Il Centro valdostano segue attualmente 47 trapiantati, 6 pazienti hanno subito il trapianto nel 2008 nel Centro trapianti di Torino, mentre sono 2 i pazienti operati nel 2009.
Questi i dati comunicati dall’assessore alla sanità, salute e politiche sociali Albert Lanièce in occasione della Giornata mondiale del rene che si sta svolgendo oggi, 12 marzo, in tutta Italia: un appuntamento creato per richiamare l’attenzione sulle malattie renali, dal momento che il 10% delle persone ha un danno renale molto spesso ignorato.
«Servizi sanitari ospedalieri eccellenti e ben organizzati anche sul territorio – commenta l’Assessore Lanièce – sono fattori importanti, ma altrettanto importanti sono gli aspetti riguardanti il paziente e i gravi disagi, anche economici, che comporta la malattia cronica. Ecco perché abbiamo voluto recentemente promulgare la Legge regionale n. 2/2009 che dispone le provvidenze economiche a favore di nefropatici cronici e trapiantati”.

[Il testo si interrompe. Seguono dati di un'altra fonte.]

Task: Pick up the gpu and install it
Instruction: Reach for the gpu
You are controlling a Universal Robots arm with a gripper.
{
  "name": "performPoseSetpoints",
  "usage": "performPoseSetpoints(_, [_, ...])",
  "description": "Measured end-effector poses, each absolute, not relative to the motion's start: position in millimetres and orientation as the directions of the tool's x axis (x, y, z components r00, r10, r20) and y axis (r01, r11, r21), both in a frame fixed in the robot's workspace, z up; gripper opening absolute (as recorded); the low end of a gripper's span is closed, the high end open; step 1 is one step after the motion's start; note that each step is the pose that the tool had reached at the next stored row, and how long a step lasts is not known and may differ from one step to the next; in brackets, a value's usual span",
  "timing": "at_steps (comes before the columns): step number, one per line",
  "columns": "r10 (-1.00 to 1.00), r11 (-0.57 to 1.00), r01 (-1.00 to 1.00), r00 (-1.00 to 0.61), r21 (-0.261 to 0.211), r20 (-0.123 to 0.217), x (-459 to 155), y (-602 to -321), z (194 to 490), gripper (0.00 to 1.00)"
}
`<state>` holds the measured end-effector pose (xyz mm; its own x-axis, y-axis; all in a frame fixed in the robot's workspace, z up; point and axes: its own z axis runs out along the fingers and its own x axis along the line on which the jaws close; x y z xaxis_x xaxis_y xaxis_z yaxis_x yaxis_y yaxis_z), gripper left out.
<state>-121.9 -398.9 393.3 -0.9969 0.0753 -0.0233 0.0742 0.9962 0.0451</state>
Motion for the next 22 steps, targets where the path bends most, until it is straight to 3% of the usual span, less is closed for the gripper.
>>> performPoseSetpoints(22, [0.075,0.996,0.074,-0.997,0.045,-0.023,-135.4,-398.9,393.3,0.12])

Tale provvedimento è rivolto anche ai soggetti sottoposti anche al trapianto di cuore, fegato, pancreas, polmone e midollo, anche in virtù del fatto che per l’intervento, il decorso post operatorio e la riabilitazione i pazienti devono recarsi fuori Valle.

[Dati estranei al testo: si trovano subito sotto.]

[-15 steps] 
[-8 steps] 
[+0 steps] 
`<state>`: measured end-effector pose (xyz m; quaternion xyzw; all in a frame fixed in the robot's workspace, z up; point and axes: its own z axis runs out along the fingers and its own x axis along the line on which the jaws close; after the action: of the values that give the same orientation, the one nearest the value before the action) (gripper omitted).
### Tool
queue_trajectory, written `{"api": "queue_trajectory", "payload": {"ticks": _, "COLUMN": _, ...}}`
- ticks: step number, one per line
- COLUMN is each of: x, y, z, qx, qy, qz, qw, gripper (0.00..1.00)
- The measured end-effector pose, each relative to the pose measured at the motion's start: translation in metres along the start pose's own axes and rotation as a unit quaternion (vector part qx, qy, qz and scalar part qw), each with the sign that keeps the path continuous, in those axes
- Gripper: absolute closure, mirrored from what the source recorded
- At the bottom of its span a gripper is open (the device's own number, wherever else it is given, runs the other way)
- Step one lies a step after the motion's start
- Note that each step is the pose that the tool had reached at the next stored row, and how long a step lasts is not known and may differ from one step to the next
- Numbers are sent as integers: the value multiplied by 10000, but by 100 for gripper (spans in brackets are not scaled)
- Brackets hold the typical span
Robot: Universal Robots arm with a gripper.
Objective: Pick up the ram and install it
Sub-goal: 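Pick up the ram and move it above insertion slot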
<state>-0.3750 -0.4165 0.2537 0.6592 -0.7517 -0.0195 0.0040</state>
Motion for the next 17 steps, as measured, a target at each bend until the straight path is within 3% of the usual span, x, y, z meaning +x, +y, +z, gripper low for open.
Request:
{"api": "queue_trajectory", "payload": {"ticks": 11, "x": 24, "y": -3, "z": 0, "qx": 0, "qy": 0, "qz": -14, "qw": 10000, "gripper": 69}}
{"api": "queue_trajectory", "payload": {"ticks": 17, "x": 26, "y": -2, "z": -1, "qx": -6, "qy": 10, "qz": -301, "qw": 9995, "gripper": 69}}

Questa legge cambia l’entità delle provvidenze, stabilite annualmente in misura pari all’importo mensile del trattamento minimo delle pensioni erogato dall’INPS a favore dei lavoratori subordinati per i soggetti sottoposti a emodialisi ospedaliera e a trapianto, e aumenta rispettivamente del 20 e del 10 per cento, per i soggetti sottoposti a emodialisi domiciliare e a dialisi peritoneale.